Ex-presidente do Fed alerta que tecnologia ainda não pressiona inflação ou libera política monetária

Janet Yellen, ex-presidente do Fed, afirma que não há sinais de que a inteligência artificial esteja gerando um choque de produtividade capaz de derrubar preços ou flexibilizar a política monetária nos EUA.
Janet Yellen, que já presidiu o Federal Reserve e comandou o Tesouro dos Estados Unidos, foi clara ao desmentir o otimismo exagerado que ronda a inteligência artificial (IA) como motor imediato de ganhos econômicos. Em painel sobre perspectivas econômicas dos EUA e globais, ela afirmou categoricamente não haver hoje evidência de um choque de produtividade vindo da IA que justifique uma queda nos preços ou uma flexibilização na política monetária americana.
Diferentemente do cenário dos anos 1990, quando o então presidente do Fed, Alan Greenspan, resistiu a elevar juros motivado por sólidos ganhos de produtividade ligados à expansão da internet, Yellen apontou que o atual momento é distinto. Naquela época, o crescimento impulsionou queda do desemprego a níveis históricos e manteve a inflação controlada. Agora, os investimentos pesados em IA vêm acompanhados de aumento nos preços de semicondutores e eletricidade, enquanto o mercado de trabalho permanece firme e o consumo se mantém forte devido à expectativa de lucros futuros.

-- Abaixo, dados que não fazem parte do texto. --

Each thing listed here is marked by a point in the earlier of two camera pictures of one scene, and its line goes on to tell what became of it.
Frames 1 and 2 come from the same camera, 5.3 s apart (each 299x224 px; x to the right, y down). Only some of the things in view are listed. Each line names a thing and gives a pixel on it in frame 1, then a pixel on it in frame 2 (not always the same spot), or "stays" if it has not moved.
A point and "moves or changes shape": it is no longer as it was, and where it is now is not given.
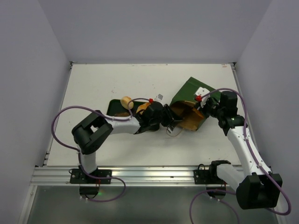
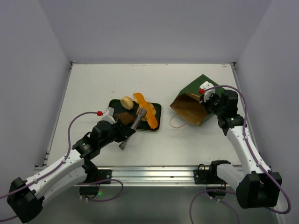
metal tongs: (169, 129) -> (141, 113)
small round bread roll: (124, 101) stays
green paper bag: (184, 106) moves or changes shape
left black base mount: (76, 176) stays

Esse contexto, segundo Yellen, afasta a possibilidade de o Federal Open Market Committee (Fomc) cortar as taxas de juros neste momento. No entanto, ela não descarta que, no médio prazo, nos próximos anos, esses investimentos possam de fato traduzir-se em ganhos de produtividade capazes de influenciar a política monetária. A fala da ex-presidente do Fed foi mediada por Caio Megale, economista-chefe da XP, e reforça a cautela que os formuladores de política econômica devem manter diante do impacto real da inteligência artificial na economia americana.